Plusieurs jours avant la mort de M. Banat, les forces palestiniennes ont arrêté Issa Amro, un défenseur des droits humains à Hébron internationalement reconnu, après que ce dernier a écrit un article sur les réseaux sociaux critiquant l’AP. Il a été libéré le lendemain. Ces dernières années, M. Amro a été régulièrement harcelé, détenu et soumis à des accusations de sécurité par l'armée israélienne et l’AP.

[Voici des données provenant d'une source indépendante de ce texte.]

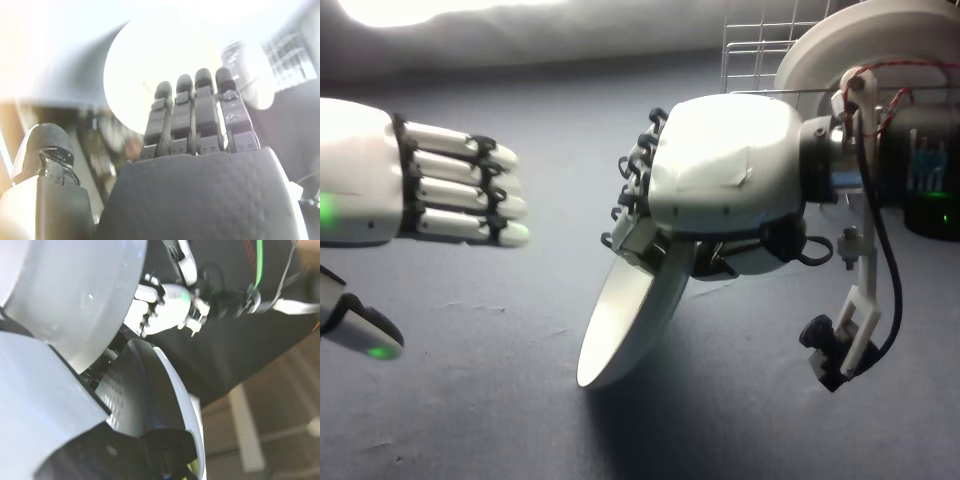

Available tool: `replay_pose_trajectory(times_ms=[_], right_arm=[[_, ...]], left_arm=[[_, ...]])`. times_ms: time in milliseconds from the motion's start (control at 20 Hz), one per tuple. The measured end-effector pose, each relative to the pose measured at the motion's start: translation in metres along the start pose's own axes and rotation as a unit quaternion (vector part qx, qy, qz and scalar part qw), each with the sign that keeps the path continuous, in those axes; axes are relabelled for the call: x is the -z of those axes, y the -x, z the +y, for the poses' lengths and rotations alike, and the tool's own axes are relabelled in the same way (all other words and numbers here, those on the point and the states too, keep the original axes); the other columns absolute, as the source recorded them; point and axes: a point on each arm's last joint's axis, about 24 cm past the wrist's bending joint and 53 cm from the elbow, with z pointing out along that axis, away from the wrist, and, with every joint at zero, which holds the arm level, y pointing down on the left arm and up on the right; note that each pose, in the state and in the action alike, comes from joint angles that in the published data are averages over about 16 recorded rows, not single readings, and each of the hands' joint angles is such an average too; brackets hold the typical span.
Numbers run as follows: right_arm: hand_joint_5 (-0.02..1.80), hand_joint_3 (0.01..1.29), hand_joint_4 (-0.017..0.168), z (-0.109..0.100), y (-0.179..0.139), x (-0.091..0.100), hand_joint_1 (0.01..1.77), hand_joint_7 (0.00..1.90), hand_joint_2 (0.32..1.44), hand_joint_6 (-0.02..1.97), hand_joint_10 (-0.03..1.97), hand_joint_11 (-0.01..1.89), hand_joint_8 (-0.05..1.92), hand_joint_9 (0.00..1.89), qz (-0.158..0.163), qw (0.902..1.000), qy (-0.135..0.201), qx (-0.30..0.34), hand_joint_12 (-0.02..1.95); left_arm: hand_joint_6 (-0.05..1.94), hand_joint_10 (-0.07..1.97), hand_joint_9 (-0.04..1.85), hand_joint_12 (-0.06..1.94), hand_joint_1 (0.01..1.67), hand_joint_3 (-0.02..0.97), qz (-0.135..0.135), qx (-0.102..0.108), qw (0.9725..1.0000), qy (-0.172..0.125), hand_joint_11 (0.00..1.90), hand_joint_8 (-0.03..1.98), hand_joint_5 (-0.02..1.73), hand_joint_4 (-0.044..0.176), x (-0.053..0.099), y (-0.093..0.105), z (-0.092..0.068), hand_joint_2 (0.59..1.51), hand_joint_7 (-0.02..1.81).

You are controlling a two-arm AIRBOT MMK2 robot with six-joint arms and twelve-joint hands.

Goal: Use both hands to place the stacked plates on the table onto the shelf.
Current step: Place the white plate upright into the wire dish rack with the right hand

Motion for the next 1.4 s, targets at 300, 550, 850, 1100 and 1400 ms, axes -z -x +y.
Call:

« L'obligation de respecter, protéger et réaliser les droits de l'homme incombe à l'autorité compétente exerçant le pouvoir », ont rappelé les Rapporteurs spéciaux. « Malgré une occupation dure par Israël, la société civile palestinienne a parfaitement le droit d'exiger que ses propres dirigeants politiques et sécuritaires tiennent leurs promesses solennelles de respecter les engagements internationaux en matière de droits humains », ont-ils affirmé.

NOTE :

Les rapporteurs spéciaux font partie de ce que l'on appelle les procédures spéciales du Conseil des droits de l'homme. Procédures spéciales, le plus grand groupe d'experts indépendants du système des droits de l'homme des Nations Unies, est le nom général des mécanismes indépendants d'enquête et de suivi du Conseil qui traitent soit de situations spécifiques à des pays, soit de questions thématiques dans toutes les régions du monde. Les experts des Procédures spéciales travaillent sur une base volontaire ; ils ne font pas partie du personnel de l'ONU et ne reçoivent pas de salaire pour leur travail. Ils sont indépendants de tout gouvernement ou organisation et siègent à titre individuel.